Tupelo, Miss., May 24 – High-grade supply priced on Thursday include a $1 billion offering of 10-year notes from Yara International ASA.

Also, the Tokyo Metropolitan Government sold $500 million of five-year senior notes tighter than talk.

Deal volume has been mixed over the week.

Supply came to less than $3 billion total for Monday and Tuesday, while Wednesday’s session saw more than $17 billion of bonds price. Issuance in the previous session was led by Vodafone Group plc’s $11.5 billion six-tranche offering of senior notes.

Week to date, more than $21 billion of investment-grade bonds have priced.

About $25 billion of issuance was forecast for the holiday-shortened week. The bond markets will close early Friday and remain closed on Monday for the Memorial Day holiday.

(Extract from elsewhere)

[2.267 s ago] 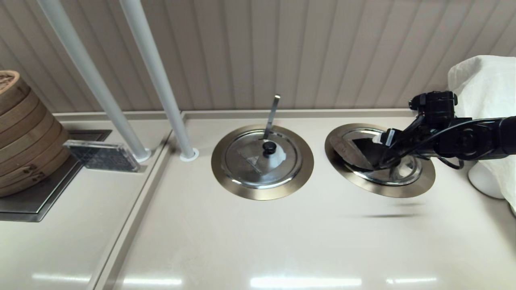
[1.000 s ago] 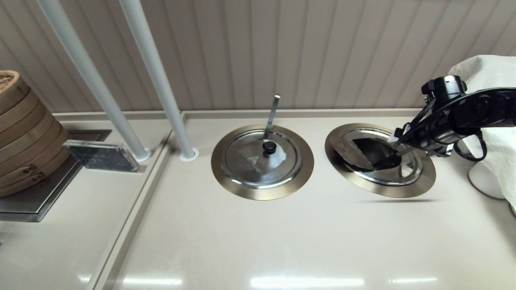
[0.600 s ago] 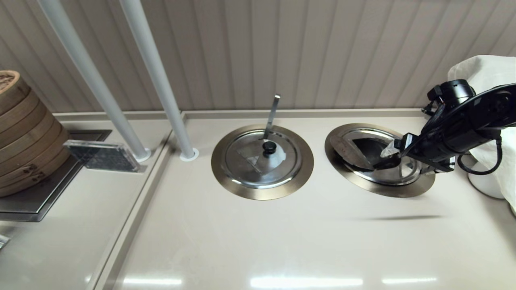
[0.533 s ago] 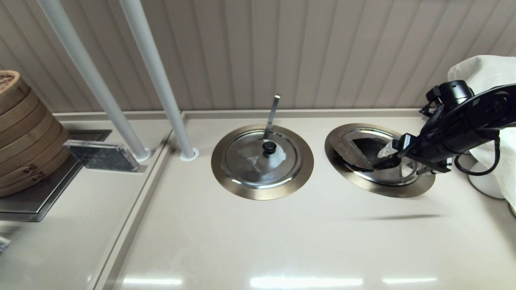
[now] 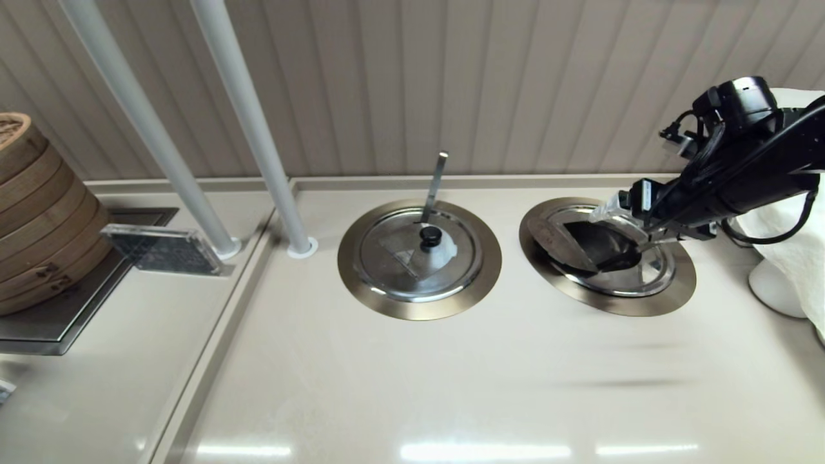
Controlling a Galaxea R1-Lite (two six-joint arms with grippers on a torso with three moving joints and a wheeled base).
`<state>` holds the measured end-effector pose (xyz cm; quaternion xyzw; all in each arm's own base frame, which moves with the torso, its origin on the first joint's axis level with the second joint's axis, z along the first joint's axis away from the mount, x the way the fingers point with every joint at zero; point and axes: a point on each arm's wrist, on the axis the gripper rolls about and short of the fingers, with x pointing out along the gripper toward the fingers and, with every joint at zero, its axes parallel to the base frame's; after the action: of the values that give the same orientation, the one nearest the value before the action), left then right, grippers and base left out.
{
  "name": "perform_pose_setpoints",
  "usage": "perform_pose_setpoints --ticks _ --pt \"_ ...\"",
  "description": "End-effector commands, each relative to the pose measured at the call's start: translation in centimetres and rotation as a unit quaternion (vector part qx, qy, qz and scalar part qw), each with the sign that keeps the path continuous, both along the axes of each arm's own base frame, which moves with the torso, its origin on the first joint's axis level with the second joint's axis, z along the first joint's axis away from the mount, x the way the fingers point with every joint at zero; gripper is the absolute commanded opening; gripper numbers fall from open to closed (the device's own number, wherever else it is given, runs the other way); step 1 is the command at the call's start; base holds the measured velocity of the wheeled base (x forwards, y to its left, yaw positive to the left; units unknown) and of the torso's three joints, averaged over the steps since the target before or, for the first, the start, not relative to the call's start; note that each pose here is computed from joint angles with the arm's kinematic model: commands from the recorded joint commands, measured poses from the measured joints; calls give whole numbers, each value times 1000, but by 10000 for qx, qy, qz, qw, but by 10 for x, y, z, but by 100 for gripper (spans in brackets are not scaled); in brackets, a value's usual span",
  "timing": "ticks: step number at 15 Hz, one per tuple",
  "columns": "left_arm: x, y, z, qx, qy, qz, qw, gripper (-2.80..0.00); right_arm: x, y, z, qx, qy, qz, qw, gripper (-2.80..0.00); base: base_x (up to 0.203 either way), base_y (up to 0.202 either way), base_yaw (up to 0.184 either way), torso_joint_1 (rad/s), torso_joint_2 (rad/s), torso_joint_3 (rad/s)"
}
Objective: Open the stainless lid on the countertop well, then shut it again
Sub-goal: Close the lid
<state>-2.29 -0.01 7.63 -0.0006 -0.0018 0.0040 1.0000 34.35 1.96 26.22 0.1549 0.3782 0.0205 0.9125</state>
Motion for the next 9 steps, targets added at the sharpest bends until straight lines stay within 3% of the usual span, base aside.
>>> perform_pose_setpoints --ticks 1,4,6,9 --pt "0 0 0 -1 3 4 10000 -280 -19 17 4 -628 -82 21 9980 0 0 0 0 0 0 0" --pt "0 0 0 -1 3 6 10000 -280 -25 54 -32 -1710 -304 43 9848 0 0 0 0 0 0 0" --pt "0 0 0 -1 3 6 10000 -280 -27 72 -57 -2451 -652 332 9667 0 0 0 0 0 0 0" --pt "0 0 0 -1 3 5 10000 -280 -22 87 -86 -3224 -1167 786 9361 0 0 0 0 0 0 0"
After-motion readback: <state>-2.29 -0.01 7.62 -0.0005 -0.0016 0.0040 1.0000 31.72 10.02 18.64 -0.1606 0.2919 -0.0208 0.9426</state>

The Markit CDX North American Investment Grade 30 index closed modestly softer at a spread of 62.2 basis points.

In the secondary market, Vodafone’s six tranches of bonds traded about 6 bps to 10 bps tighter than issuance, a source said.

The company’s $3 billion of 4.375% notes due May 30, 2028 firmed to the 147 bps area.

Vodafone’s $3 billion tranche of 5.25% notes due May 30, 2048 tightened to the 208 bps area in secondary trading.

In other trading, bank and financial paper was mostly flat to better, a source said.

Barclays plc’s notes traded about 1 bp to 6 bps tighter over the day with the company’s 4.972% fixed-to-floating-rate notes due May 16, 2029 improved 1 bp to 201 bps bid.

Barclays (A2/A/A) sold $1.75 billion of the 11-year notes on May 9 at par to yield a Treasuries plus 197 bps spread.

The company is reportedly considering a potential merger with Standard Chartered plc.

Dollar Tree Inc.’s senior notes (Baa3/BBB-/) also tightened about 1 bp to 2 bps during the session, according to a market source. The company’s 4% notes due May 15, 2025 improved 1 bp to 121 bps bid, while the 4.2% notes due May 15, 2028 tightened 2 bps to 149 bps bid.

Dollar Tree sold $1 billion of the seven-year notes on April 5 at a Treasuries plus 125 bps spread.

The company priced $1.25 billion of the 10-year notes last month at a spread of 140 bps over Treasuries.

Dollar Tree will release its first quarter earnings results on May 31.

Yara prices $1 billion

Yara International (Baa2/BBB/) priced $1 billion of 4.75% 10-year senior notes on Thursday at a spread of 180 bps over Treasuries, according to a market source and a news release.

The notes priced tighter than initial talk in the Treasuries plus 195 bps area and on the tight side of later guidance in the Treasuries plus 185 bps area, plus or minus 5 bps.

Citigroup Global Markets Inc., Deutsche Bank Securities Inc., J.P. Morgan Securities LLC and Societe Generale were the lead managers for the Rule 144A and Regulation S deal.

The company held fixed-income investor calls on Monday and Tuesday.

The Norwegian chemical company is based in Oslo.

Tokyo prices $500 million

The Tokyo Metropolitan Government (/A+/) priced $500 million of 3.25% five-year senior notes on Thursday at mid-swaps plus 42 bps, or a spread of Treasuries plus 52.25 bps, according to a market source.

The notes were initially talked to price in the mid-swaps plus 45 bps area with guidance later tightened to the mid-swaps plus 44 bps area.

Barclays, Citigroup Global Markets, J.P. Morgan Securities and Nomura Securities International, Inc. were the bookrunners.

Tokyo Metropolitan Government is the government of the Tokyo metropolis in Japan with headquarters based in Shinjuku-ku, Tokyo.

Funds add more cash

Investment-grade corporate funds once more benefited from an inflow, gaining $2.529 billion in the week to May 23, according to fund-flow statistics generated by AMG Data Services Inc.

That followed inflows of $3.069 billion, $0.804 billion and $0.997 billion in the preceding weeks, as reported by the Arcata, Calif.-based unit of Thomson Reuters Corp’s Lipper analytics division.

The IG funds continue to have seen 10 straight inflows.

Apart from the Feb. 14 and Feb. 21 weeks, every week so far this year has seen positive flows and in fact before those two weeks in February investment-grade corporates saw a 21-week run of inflows dating back to mid-September, according to a Prospect News analysis of the data.

The latest addition of cash raises the year-to-date inflow for the IG corporates to $45.43 billion from $42.90 billion the week prior, another new peak for the year so far.